Dans de telles conjonctures, on comprendra sans peine qu’un intellectuel hésite à s’engager. En ce temps de partis, de faisceaux et de fronts, opposer des doctrines, ce n’est plus faire de la doctrine, mais bien, et quoi qu’on veuille, jouer le jeu commun. C’est condamner ou absoudre après coup des passions collectives sur quoi nulle doctrine ne peut mordre. Ou pis encore, c’est vouloir les combattre sur un plan aujourd’hui déserté par tous ceux qui prétendent « mener » les foules ou les événements. Les premières tentatives faites par les clercs pour « repenser l’époque » ne sont point trop encourageantes. Ne les voyons-nous pas, pour cette importante entreprise, faire appel à toute la rigueur d’un « esprit » par essence impondérable et volatil ? Dirait-on pas qu’ils s’imaginent exercer sur le cours des choses une espèce de magie phénoménale ? Enivrés d’hypothèses, ils se croient facilement démiurges, cependant qu’ils négligent l’engagement précis qui pourrait assurer le plus minime succès. Tel ce troupier qu’un capitaine rencontre saoul, comme d’habitude. « Si tu ne buvais pas tant, dit l’officier, tu pourrais passer caporal. » Sur quoi l’autre, superbe : « Mon capitaine, quand j’ai bu, je me [p. 14] crois général ! » Toutefois, s’il meurt soldat, ivre ou lucide, peu importe, ce ne sera pas dans son lit5. Certaines réalités se rappellent à nous avec un sérieux décisif, et qui coupe court aux dernières pirouettes.

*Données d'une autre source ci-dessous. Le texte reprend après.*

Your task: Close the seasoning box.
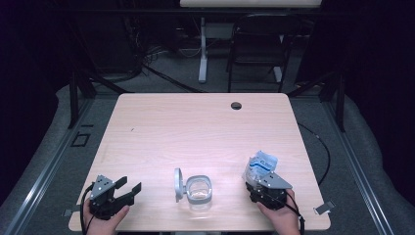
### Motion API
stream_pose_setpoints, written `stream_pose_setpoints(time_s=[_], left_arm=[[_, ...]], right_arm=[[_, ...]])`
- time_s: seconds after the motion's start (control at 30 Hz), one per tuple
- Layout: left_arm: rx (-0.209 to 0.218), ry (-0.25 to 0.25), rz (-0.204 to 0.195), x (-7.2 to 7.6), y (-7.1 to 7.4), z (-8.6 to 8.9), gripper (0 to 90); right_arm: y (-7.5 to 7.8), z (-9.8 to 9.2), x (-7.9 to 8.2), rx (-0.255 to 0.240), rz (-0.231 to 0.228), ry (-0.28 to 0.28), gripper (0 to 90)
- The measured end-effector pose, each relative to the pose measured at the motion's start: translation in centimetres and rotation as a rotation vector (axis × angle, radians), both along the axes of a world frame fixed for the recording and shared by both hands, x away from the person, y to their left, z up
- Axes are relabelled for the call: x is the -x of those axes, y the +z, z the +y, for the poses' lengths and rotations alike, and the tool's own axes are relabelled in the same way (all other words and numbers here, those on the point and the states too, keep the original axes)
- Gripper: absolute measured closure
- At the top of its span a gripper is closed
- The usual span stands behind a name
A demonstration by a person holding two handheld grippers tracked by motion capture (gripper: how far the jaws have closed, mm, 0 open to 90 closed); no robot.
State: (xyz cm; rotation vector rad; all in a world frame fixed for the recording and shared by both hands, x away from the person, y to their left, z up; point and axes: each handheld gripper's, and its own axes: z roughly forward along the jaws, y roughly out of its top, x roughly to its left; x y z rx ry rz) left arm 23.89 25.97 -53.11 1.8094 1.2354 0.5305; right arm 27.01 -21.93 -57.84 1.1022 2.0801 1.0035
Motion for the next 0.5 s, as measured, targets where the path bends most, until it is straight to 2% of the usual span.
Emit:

Il y a un sentiment très juste dans le goût du pratique, des « solutions pratiques » qu’affirme, depuis la guerre, un autre groupe de clercs, fort désireux d’aller au peuple. On est frappé cependant de voir que ce goût du pratique n’aboutit, pratiquement, qu’à une espèce de négation de la pensée. Le peuple veut des programmes pratiques, mais se contente, en fait, du verbalisme électoral. Les intellectuels prétendent « entrer dans l’action », et cela se traduit par de généreux manifestes, des formules vagues, à peine sonores et toujours anti-quelque chose. Ni l’adhésion à un programme « résolument démocratique, laïque, progressiste, etc. », ni l’effort de signer quelques appels à l’Opinion publique6, n’engagent à rien, personnellement. Il se peut que cela tranquillise des consciences faiblement troublées ; il se peut que cela dispense de porter sérieusement nos angoisses ; [p. 15] il est certain que cela n’est pas pratique, ne sert à rien et détourne d’agir au moins autant que de penser.

Entre ces deux écueils, le ridicule et l’impuissance, existe-t-il encore un détroit navigable ? Existe-t-il pour l’intellectuel une possibilité de sortir de sa chambre ? Car il y dépérit, — et sa sécurité n’est plus, nous l’avons vu en maint autre pays, qu’une espèce de liberté sous conditions. Le clerc bourgeois, chez nous, se croit encore tranquille. On ne le laissera plus tranquille bien longtemps.